50‧‧‧ organic EL device

51‧‧‧ organic EL element

52‧‧‧First electrode

53‧‧‧Second electrode

54‧‧‧luminous layer

55‧‧‧ First substrate

56‧‧‧Second substrate

59‧‧‧Sealing material

70‧‧‧Touch sensor panel

71‧‧‧ substrate

72‧‧‧Element layer

90‧‧‧Front panel

100‧‧‧Display device

FIG. 1 is a schematic cross-sectional view showing an embodiment of a display device provided with a touch sensor panel.

Claims (5)

A touch sensor panel with a transparent film substrate, comprising a polyimide-based polymer and an inorganic component, yellowness 5 or less, a thickness direction retardation R _th is 200 nm or less, the absolute value of photoelastic coefficient 30 × 10 ^-12 Pa ^-1 or less, and a coefficient of linear expansion of 50 ppm / ℃ or less. The requested item of the touch sensor panel using the transparent film substrate 1, the absolute value of photoelastic coefficient is 23 × 10 ^-12 Pa ^-1 or less. The transparent film substrate for a touch sensor panel according to claim 1 or 2, wherein the inorganic component contains silicon dioxide particles, and the content of the inorganic component is 30 based on the total solid content of the transparent film substrate ~ 60% by mass.

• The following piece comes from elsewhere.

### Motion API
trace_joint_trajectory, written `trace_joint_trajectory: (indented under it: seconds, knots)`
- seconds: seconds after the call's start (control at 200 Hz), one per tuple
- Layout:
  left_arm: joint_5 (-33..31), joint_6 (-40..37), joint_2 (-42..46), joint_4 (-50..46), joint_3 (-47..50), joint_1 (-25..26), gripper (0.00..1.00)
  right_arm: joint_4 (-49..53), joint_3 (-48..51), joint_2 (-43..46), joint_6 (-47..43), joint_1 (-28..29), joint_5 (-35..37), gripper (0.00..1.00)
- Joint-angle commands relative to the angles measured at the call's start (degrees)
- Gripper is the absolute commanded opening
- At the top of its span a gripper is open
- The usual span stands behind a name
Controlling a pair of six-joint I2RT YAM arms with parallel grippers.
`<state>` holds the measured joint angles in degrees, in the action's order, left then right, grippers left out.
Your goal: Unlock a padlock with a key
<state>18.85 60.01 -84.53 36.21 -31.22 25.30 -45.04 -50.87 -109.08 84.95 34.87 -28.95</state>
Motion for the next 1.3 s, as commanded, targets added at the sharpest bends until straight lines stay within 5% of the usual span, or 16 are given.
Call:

The transparent film substrate for touch sensor panels according to any one of claims 1 to 3 has a thickness of 20 to 50 μm. A touch sensor panel provided with the transparent film substrate for a touch sensor panel according to any one of claims 1 to 4, and formed on the transparent film substrate for the touch sensor panel An element layer with detection elements.